Your APM is bluffing. It doesn’t know your Node.js app latency

Discover how to measure event loop lag and utilization with your APM tools and how to best put them to use as part of your Node.js monitoring strategy

If you ask a developer for application performance management tips for Node.js apps, there's a nearly 100 percent chance that you'll be told to avoid synchronous work within your app. The reason why is simple enough: Node.js applications have only a single thread, and if you keep that thread busy with synchronous work, your app won't have capacity to handle incoming requests efficiently.

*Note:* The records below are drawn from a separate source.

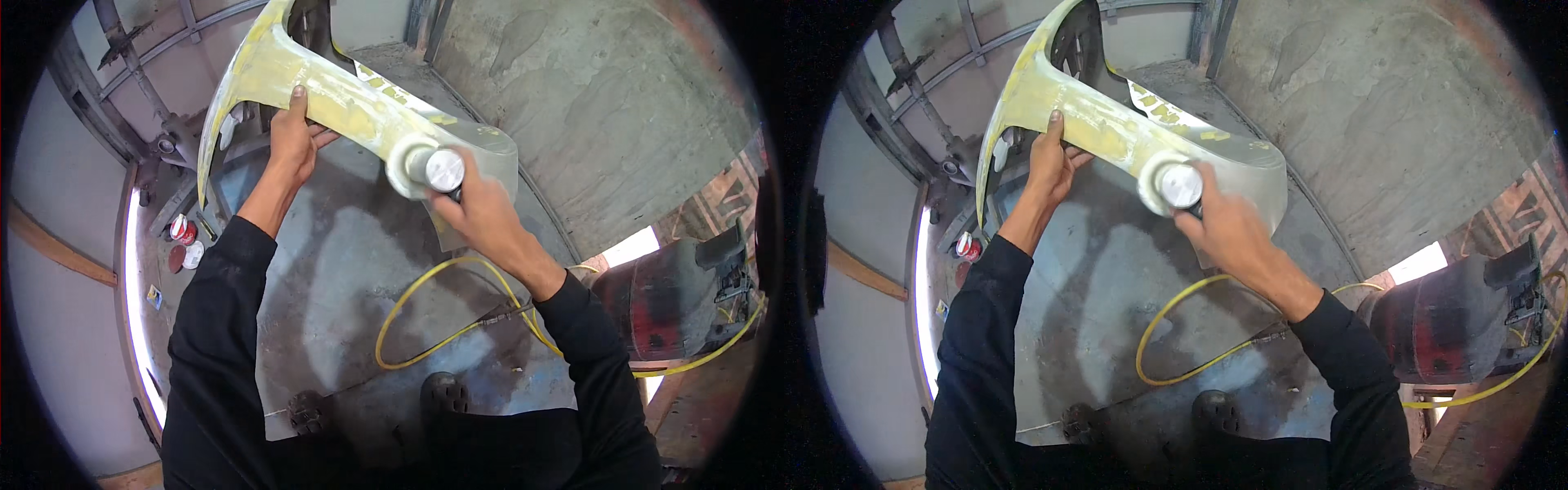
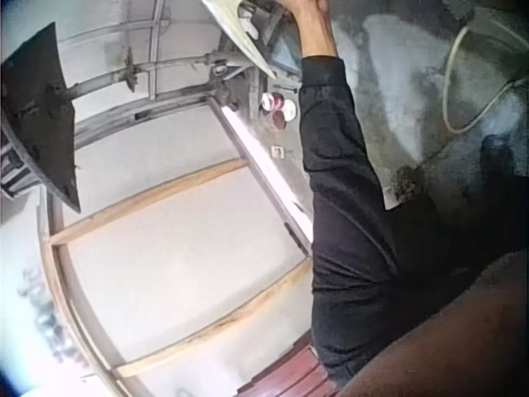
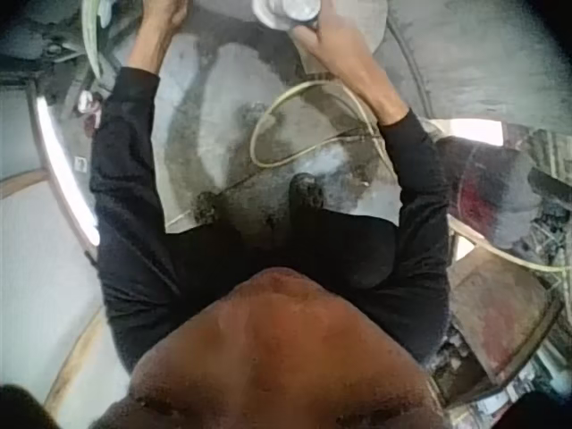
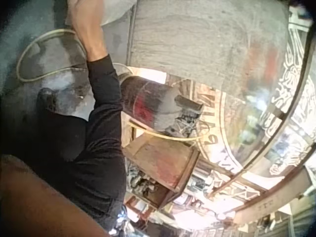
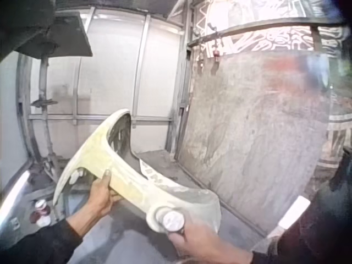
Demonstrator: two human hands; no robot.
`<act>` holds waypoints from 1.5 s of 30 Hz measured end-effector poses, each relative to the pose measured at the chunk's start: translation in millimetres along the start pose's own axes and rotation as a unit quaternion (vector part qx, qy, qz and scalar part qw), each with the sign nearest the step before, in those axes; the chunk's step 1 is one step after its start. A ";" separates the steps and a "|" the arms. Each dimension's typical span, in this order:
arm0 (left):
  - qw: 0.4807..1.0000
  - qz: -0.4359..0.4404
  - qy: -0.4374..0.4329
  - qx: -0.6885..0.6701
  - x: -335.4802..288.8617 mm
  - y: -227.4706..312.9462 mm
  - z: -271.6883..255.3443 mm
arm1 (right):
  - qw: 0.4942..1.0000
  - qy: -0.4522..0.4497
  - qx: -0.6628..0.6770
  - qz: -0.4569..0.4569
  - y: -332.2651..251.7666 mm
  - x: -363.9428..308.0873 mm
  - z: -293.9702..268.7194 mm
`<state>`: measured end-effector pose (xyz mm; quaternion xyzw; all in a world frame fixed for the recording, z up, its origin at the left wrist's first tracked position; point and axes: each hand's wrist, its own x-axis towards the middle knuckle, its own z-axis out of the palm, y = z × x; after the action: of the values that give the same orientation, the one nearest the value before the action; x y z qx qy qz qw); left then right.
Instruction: The person sands a vehicle body panel using a rotary sander, wipes the surface by hand, and sands the panel again using the rotary sander.
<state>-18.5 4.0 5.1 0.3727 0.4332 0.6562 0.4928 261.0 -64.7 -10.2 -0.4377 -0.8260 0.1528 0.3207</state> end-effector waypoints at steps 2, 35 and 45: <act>1.000 0.014 -0.008 -0.003 3.9 1.4 -1.3 | 1.000 0.009 0.013 0.012 -0.1 2.6 -3.4; 1.000 0.014 0.000 0.005 3.2 1.2 4.0 | 0.999 -0.013 0.041 0.026 -19.4 19.8 -2.1; 1.000 0.005 -0.012 -0.009 5.6 1.0 13.8 | 0.999 0.005 0.007 0.040 -36.6 33.4 -3.6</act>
<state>-7.5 12.1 11.2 0.3784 0.4194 0.6580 0.4979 226.8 -58.3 25.2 -0.4688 -0.8052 0.1689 0.3215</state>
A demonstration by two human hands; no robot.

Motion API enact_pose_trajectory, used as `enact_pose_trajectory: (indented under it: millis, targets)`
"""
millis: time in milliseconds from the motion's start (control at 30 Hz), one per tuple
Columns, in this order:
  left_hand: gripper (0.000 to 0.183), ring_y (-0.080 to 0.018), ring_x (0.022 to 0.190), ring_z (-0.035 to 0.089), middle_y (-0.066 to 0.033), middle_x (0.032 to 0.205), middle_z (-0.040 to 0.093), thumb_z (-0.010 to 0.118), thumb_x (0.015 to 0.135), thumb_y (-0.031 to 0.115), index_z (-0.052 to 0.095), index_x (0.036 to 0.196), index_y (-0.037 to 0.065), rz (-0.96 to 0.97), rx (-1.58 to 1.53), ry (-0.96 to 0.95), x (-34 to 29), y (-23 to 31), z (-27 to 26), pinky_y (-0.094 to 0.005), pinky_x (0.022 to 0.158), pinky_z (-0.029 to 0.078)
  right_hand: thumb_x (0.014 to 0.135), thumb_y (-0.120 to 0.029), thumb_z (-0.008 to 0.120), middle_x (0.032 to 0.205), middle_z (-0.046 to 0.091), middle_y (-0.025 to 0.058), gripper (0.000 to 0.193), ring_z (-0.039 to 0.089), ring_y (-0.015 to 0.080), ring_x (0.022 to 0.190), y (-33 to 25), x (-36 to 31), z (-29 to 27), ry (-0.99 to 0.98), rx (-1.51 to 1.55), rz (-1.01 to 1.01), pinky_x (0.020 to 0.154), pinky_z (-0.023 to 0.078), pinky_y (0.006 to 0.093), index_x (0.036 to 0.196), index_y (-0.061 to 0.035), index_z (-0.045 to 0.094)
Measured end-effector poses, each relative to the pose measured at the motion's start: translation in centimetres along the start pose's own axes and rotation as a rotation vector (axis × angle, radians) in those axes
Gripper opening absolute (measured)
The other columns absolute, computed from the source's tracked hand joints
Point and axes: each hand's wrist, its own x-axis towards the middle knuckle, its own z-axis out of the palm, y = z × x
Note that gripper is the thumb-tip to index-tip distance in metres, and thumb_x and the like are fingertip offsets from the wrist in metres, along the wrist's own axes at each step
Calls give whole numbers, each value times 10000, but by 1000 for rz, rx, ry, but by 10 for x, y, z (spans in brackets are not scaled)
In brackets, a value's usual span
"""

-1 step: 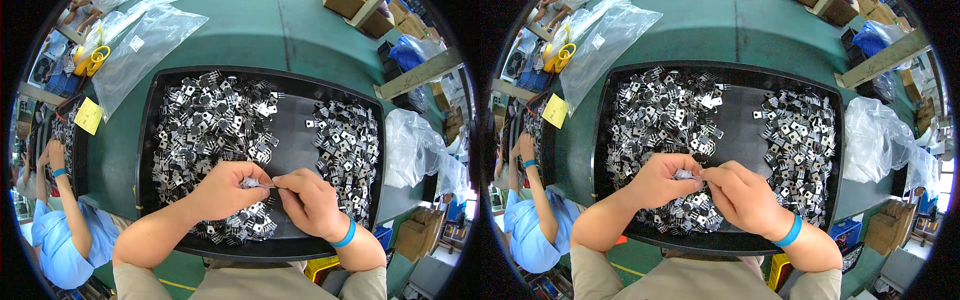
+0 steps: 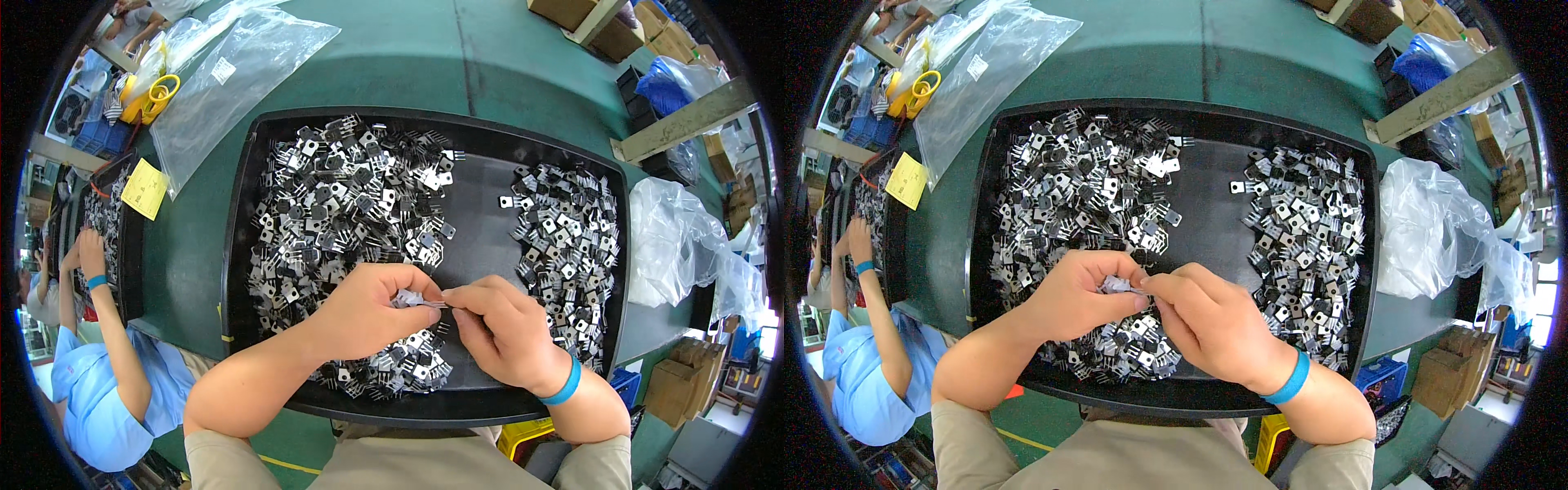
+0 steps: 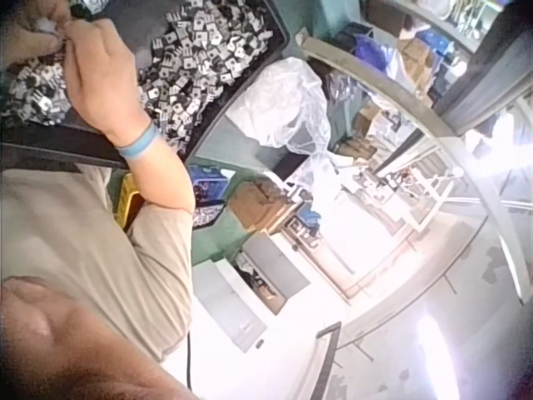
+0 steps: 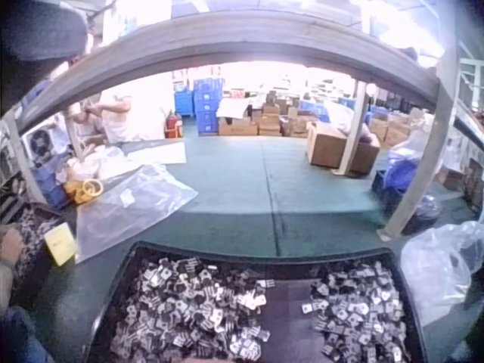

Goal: The person picks up small black electronic components and white plastic clips from a black tray and snaps them together by hand. The person handles the items one at a time, repeatedly picking, joining, and placing the assembled units back into the tray.

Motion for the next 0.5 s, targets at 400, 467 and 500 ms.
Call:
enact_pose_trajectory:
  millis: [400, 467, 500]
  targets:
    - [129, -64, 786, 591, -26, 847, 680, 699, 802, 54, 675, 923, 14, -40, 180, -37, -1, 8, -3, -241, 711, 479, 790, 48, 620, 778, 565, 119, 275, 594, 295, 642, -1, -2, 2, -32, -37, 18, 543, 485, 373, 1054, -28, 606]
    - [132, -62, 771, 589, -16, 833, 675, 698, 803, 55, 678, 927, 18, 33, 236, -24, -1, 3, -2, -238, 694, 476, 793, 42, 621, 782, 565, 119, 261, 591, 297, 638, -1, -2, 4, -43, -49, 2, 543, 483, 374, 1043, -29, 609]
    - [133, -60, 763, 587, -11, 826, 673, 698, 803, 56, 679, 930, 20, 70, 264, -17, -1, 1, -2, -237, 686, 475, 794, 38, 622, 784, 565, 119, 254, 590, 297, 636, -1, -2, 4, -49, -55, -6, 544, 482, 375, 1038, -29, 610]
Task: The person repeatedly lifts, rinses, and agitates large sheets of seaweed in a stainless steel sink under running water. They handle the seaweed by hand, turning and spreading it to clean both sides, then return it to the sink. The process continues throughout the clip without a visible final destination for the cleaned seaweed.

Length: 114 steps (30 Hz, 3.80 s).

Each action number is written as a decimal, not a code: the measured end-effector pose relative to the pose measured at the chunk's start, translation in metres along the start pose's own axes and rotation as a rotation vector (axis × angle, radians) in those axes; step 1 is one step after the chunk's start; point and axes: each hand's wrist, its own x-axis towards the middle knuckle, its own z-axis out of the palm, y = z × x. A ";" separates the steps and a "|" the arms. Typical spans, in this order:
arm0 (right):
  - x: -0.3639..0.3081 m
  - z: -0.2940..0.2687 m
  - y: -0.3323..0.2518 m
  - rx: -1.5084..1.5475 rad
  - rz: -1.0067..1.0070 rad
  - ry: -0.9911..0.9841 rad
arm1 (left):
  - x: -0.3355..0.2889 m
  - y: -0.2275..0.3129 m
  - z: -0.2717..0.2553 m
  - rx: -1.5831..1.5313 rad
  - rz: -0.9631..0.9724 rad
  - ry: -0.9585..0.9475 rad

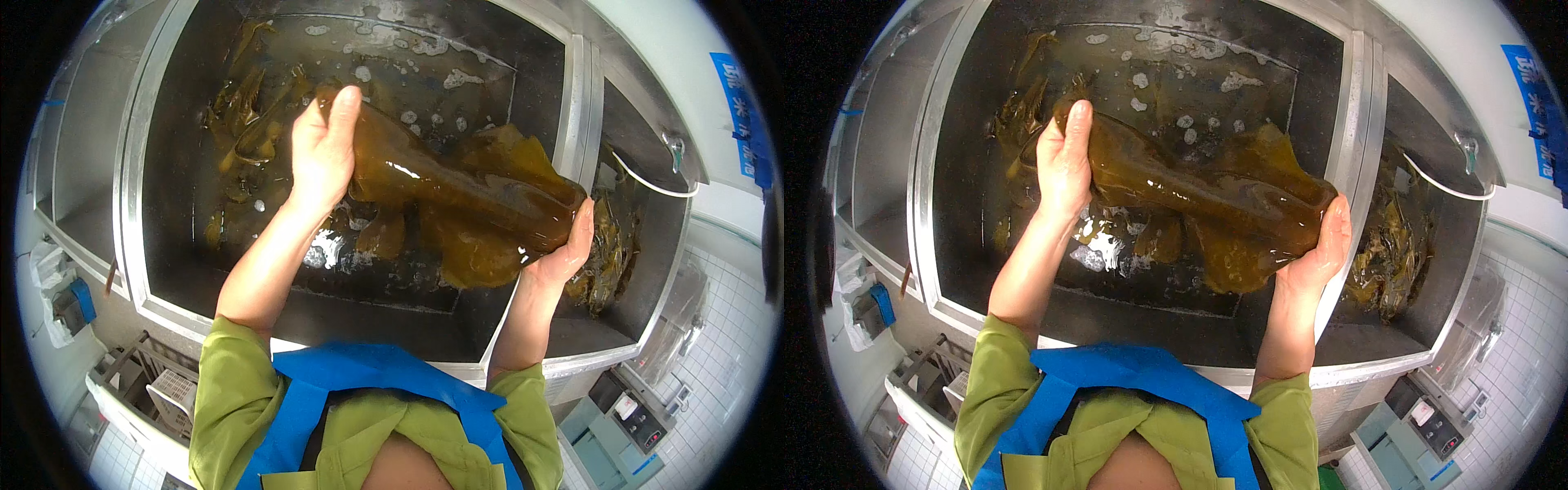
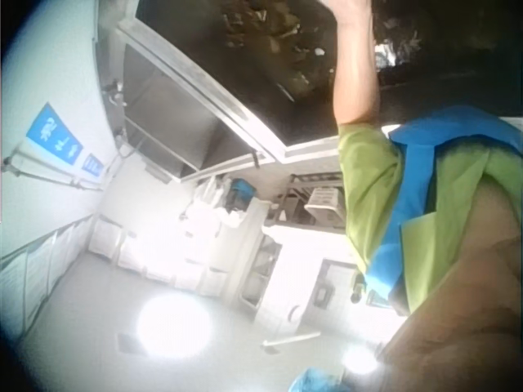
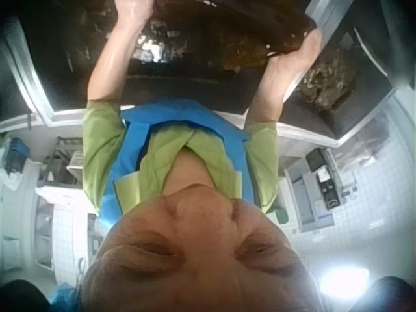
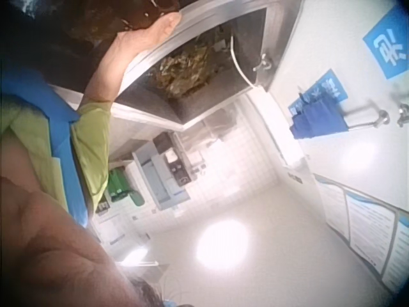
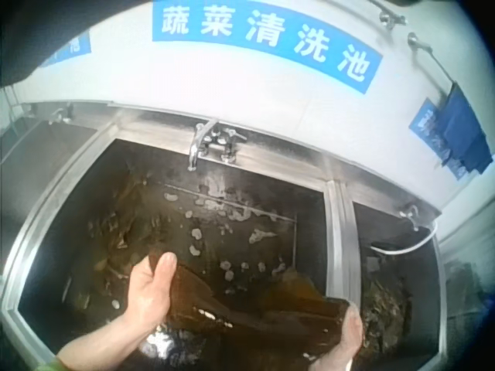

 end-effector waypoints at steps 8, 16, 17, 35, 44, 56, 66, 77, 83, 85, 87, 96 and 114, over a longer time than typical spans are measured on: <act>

In a perfect world, all Node.js apps would be written to avoid synchronous work from the get-go. In the real world, though, that's obviously not the case. There are plenty of Node.js apps that are not optimized for performance because they have threads that take longer than they ideally would to execute. This results in what's called "blocked" threads, which occur when one client ties up a thread, depriving other clients from accessing it.

The problem from a Node.js application monitoring perspective is that – unless you have access to the source code of your Node.js app and are willing to spend hours poring over it to figure out how the app handles synchronous requests – it's very hard using traditional monitoring tools to know when your Node app is experiencing blocked thread issues.

Fortunately, there's a way to square this circle. It involves monitoring what's known as the event loop, which provides a level of visibility that you don't get from monitoring Node apps in a generic way. By focusing on the event loop, it becomes possible to identify situations where thread blocking issues are the weakest link in a Node app's performance – something that you can't do using APM tools that monitor request latency in a generic way.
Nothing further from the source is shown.